América Latina y el Caribe es la región más biodiversa del mundo, gracias al bosque amazónico y su abundante riqueza natural, lo que le otorga un papel clave en la bioeconomía, la energía limpia, la seguridad alimentaria global y otros ámbitos. Sin embargo, según el informe de la Conferencia de las Naciones Unidas para el Comercio y el Desarrollo (UNCTAD), la región se encuentra entre las áreas mundiales menos preparadas tecnológicamente. Esto representa un riesgo de perder oportunidades clave para que la región desempeñe un papel principal en un mundo que enfrenta nuevos desafíos globales.
La diplomacia científica ha ganado relevancia a medida que la dinámica global evoluciona, convirtiéndose en una herramienta clave para las relaciones internacionales y el intercambio de oportunidades. A lo largo de la historia ha desempeñado un papel crucial en acuerdos como los tratados de desarme nuclear entre EEUU y la URSS, así como en la cooperación científica en la Antártida, los océanos y el espacio exterior. Su importancia ha crecido drásticamente con la aceleración de la globalización y, en particular, tras los estragos causados por la pandemia de COVID-19. Este evento marcó un punto de inflexión, consolidando la diplomacia científica como un eje central en la gobernanza global de la ciencia, la tecnología y la innovación. Sin embargo, América Latina se ha quedado atrás, desaprovechando esta oportunidad para desempeñar un papel clave en la esfera internacional. La falta de una estrategia coordinada, la baja inversión en ciencia y tecnología y la ausencia de programas de formación especializados han obstaculizado su desarrollo, limitando la capacidad de la región para enfrentar desafíos globales y fortalecer su presencia en el escenario internacional.
De acuerdo con el Foro Abierto de Ciencias de Latinoamérica y el Caribe (CILAC), la ciencia aún no ocupa un rol destacado ni eficiente en la política exterior de la región.
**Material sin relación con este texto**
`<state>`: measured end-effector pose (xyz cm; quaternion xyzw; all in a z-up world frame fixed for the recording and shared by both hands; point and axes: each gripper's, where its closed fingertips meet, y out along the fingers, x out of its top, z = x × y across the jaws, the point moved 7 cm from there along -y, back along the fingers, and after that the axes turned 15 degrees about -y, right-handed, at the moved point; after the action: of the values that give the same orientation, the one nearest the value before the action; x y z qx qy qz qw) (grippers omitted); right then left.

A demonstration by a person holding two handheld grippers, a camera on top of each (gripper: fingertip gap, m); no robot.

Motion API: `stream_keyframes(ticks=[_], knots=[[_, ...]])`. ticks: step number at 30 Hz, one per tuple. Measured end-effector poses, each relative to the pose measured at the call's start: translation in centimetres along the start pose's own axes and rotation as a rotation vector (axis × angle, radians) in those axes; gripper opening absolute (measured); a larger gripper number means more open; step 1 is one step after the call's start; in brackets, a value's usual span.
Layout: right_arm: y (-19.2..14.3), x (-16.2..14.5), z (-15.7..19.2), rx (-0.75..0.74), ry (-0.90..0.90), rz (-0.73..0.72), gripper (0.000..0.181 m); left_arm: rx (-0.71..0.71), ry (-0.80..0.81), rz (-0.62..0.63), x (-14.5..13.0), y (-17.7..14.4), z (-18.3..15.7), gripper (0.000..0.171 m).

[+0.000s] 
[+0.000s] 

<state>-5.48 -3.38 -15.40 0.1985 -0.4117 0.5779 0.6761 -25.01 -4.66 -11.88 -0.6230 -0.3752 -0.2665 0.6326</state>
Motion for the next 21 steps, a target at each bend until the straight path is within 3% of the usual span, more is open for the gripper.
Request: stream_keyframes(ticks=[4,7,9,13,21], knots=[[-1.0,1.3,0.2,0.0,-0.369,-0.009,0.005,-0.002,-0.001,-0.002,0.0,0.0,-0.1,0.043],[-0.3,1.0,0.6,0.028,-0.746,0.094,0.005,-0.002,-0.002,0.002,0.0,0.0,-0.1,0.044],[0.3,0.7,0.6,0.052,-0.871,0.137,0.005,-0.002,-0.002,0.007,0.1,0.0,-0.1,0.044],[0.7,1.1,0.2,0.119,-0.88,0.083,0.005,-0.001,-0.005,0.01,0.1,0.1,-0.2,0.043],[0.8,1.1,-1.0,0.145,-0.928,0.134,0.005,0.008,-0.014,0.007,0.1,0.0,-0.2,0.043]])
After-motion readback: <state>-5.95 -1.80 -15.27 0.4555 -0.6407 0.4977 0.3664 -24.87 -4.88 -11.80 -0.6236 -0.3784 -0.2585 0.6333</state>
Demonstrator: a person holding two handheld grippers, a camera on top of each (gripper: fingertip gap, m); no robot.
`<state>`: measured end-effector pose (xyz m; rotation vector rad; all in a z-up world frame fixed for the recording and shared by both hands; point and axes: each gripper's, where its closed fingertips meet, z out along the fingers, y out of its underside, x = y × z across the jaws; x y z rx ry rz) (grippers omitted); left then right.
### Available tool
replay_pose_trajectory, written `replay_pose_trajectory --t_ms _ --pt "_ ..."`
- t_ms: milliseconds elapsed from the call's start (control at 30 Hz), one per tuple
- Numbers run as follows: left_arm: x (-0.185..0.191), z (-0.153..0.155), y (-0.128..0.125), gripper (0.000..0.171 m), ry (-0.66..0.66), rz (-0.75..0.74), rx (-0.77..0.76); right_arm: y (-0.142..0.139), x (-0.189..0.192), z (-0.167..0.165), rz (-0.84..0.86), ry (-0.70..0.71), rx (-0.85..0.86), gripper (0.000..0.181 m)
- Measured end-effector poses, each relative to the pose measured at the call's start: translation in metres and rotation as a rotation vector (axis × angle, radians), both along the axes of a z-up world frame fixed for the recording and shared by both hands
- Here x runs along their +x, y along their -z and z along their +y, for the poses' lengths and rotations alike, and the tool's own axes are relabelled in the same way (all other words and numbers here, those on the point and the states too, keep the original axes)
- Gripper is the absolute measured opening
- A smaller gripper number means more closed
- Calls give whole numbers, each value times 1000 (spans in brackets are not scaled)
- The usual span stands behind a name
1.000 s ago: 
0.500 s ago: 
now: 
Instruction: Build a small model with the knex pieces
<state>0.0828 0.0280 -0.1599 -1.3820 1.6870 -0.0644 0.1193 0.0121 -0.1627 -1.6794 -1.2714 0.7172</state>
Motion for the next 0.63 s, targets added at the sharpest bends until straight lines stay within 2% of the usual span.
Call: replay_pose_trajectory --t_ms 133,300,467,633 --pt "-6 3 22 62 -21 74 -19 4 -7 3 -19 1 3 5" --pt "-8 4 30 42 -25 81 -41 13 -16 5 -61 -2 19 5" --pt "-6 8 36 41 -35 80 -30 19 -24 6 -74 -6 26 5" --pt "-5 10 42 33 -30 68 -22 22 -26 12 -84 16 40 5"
Aunque existen numerosas iniciativas y una larga tradición de cooperación científica, tanto a nivel bilateral como regional, hasta ahora Latinoamérica no ha sabido aprovechar plenamente las oportunidades y beneficios que la diplomacia científica ofrece para fortalecer las relaciones internacionales, coordinar acciones comunes ante desafíos transnacionales y alcanzar objetivos de desarrollo.
Las razones detrás de esta situación son diversas. En gran parte, se debe a que la diplomacia científica en la región se ha desarrollado de manera fragmentada. Existen múltiples organizaciones internacionales, como la OEA, CELAC, UNASUR, OEI, Mercosur y SICA, cada una con sus propias agendas y estructuras, lo que genera dispersión de esfuerzos y falta de coordinación. La ausencia de una estrategia unificada dificulta la formulación de políticas comunes en ciencia y tecnología. Además, la escasa colaboración entre gobiernos, universidades y el sector privado —actores fundamentales para el desarrollo de la diplomacia científica— limita aún más su impacto y alcance en la región.
De igual manera, la baja inversión en Ciencia, Tecnología e Innovación (CTI) representa un obstáculo para el desarrollo de la diplomacia científica en América Latina. La región es la que menos invierte en Investigación y Desarrollo (I+D) a nivel global, destinando apenas alrededor del 0,60 % de su PIB a este ámbito, con la mayor parte de los recursos concentrados en Brasil, México y Argentina. Esta limitada inversión restringe la capacidad de los países para adoptar o adaptar tecnologías avanzadas, ya que no se asignan suficientes recursos para su implementación. Además, esta situación obliga a las naciones con menor poder adquisitivo a depender de financiamiento externo para desarrollar proyectos científicos en sectores clave como la digitalización, la biotecnología y la inteligencia artificial.